Conway’s game of life

This is my third attempt at spontaneous writing. Prior writing this, I decided to publish all three pieces if this one works out too.

I peer outside the train window, staring at the marvellous tree and fauna growths whirling by at high speed. These structures emerged as the result of nature’s long running optimisation problem, a more complex version of Conway’s game of life with a richer set of rules operating over a multidimensional playing field. How these rules emerged remains a hotly contested topic, and in particular whether the rule set came about with a goal in mind, so to speak, with all the assumptions that this carries forth.

Let us, however, move away from the ever so infinite domain of universal purpose, and closer towards a higher level of abstraction. Thinking from the personal or societal viewpoint is often much more interesting and rewarding. Why should we not use nature’s methods to our advantage? There is plenty of interesting work in this area, notably the methods of so-called genetic algorithms. Amongst other applications, they have been used to optimise circuit board layouts, minimising the distance that signals need to travel between components, and so forth. This to me seems to be a modest utilisation of this “technology”. We need not look further than at the forests, jungles, and other ecosystems, that have been, and continue to be, created organically, aided by none other than their own self perpetuity.

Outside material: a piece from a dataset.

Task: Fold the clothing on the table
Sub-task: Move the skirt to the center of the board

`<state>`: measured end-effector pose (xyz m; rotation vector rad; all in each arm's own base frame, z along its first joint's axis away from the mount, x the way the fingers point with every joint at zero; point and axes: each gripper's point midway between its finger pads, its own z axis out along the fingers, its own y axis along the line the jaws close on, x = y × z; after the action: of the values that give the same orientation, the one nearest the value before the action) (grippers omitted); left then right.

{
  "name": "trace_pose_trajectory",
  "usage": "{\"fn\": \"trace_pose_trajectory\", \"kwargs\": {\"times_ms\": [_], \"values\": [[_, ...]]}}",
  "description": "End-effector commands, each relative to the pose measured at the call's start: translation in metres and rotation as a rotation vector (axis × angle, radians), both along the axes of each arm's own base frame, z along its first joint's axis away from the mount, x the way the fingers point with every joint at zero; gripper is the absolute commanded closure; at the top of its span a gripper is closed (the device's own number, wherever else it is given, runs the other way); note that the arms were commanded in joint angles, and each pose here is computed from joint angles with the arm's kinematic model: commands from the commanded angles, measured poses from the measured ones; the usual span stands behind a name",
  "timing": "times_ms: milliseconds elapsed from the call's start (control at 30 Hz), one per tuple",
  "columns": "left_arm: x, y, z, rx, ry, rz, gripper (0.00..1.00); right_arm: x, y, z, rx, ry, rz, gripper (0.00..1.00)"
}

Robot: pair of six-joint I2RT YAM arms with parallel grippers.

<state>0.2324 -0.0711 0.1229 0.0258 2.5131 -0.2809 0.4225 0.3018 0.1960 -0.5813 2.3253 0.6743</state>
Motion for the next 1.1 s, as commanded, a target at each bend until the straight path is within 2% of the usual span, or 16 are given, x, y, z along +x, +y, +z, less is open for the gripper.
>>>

This to me seems to be a far more efficient method of large scale construction (think towns and cities) than the ones we use today. For various reasons our species has decided to ditch the free version of environment construction over time. It started with simple alterations to the environment, which included the derivation of tools from natural resources. This grew more advanced with the advent of farming and land terraforming, until humanity decided that nature’s frameworks simply won’t cut it and turned to full-fledged concrete cities. City building requires a lot of labour and even more ancillary human resources besides construction itself, such transportation.

Reading back through this, I can think of many holes to poke through my arguments. Construction is much less manual than it used to be. The design patterns of architecture, as it were, which provide a high degree of mass production and replication are likely prevalent and in heavy use, particularly for large constructions. As you probably have realised by this point, my knowledge on building and architecture technologies is moot. My most faithful argument is this: I want this to happen simply because it’s beautiful! I want humanity to engineer its own self-perpetuating city builders, much like plants do. I want us to master the elusive equations of chaos and bend them to our will.

3d printers seem to be a good step in that direction.

Advertisements

The semantics of cause and effect

Owing to the nature of habit, I decided to continue my attempt at painting a Picasso by rolling paint onto a blank canvas as it comes.

As I walk down the street I see a lady carrying some flowers. It reminds me of the SMBC comic where an alien species describes humans decorating their homes with “plant genitals” – funny how that works out. I suppose that flowers evolved to look pretty and smell nice to humans, such that they (humans) readily contribute to the task of spreading their seed. This is much like how fruits work too – in exchange for the delicious nutrients they provide, they hope that the animal eating them swallows their seeds, hopefully defecating them in a fertile location. I wonder whether the fact that faeces make good fertiliser has anything to do with this..

A related interesting fact is that avocados have large seeds due to their evolution coinciding with larger sized animals. Human farmers then cultivated the plant in its current form, more or less, thus there was no evolutionary pressure on avocados to reduce the size of their seeds.

Returning to the subject of flowers, one may argue conversely that flowers smell and look nice because humans cultivated them to be so, i.e. through selective breeding. This distinction falls under the curious domain of conflating cause and effect. As an example of this, I am reminded of Lawrence Krauss mentioning this point in a talk hosted by Julia Galef, where he argues against the position of the earth being intimately suitable for life, suggesting instead that life evolved to be suitable for the environment it found itself in.

This topic of cause and effect is quite an interesting one. I wonder how one could define it formally, and whether these definitions are tied to a notion of chronological precedence, i.e. the event that occurs first is the cause, which I don’t find to be a satisfying definition. For one, it assumes that events are points on the timeline, whereas events actually span across intervals. Also, if it turns out that time is not a line but a multidimensional space, then we can no longer impose an ordering on events.

It is a difficult question I think, because it involves imposing a pragmatic level of abstraction to reason under. To make this idea clear consider the concept of gravitational force. According to Newton’s gravitational law, all objects pull on each other proportionally to the product of their masses. In this model, both (or perhaps neither one) of the objects can be said to have caused the other to be pulled towards it. If however we go up a few levels of abstraction we may well say that the earth’s gravity caused the apple to drop from the tree, but we normally wouldn’t say that the apple caused the earth to come closer to it. This semantic distinction is further confused by the fact that the apple detaches from the tree that was holding it (or was the apple holding the tree.. hmm).

This suggests that cause and effect may often be semantic definitions that are only relevant to explaining phenomena at a particular level of abstraction or model of human thought. I would not preclude the possibility of defining the semantics of this human-centric notion, though I do heartily acknowledge its difficulty.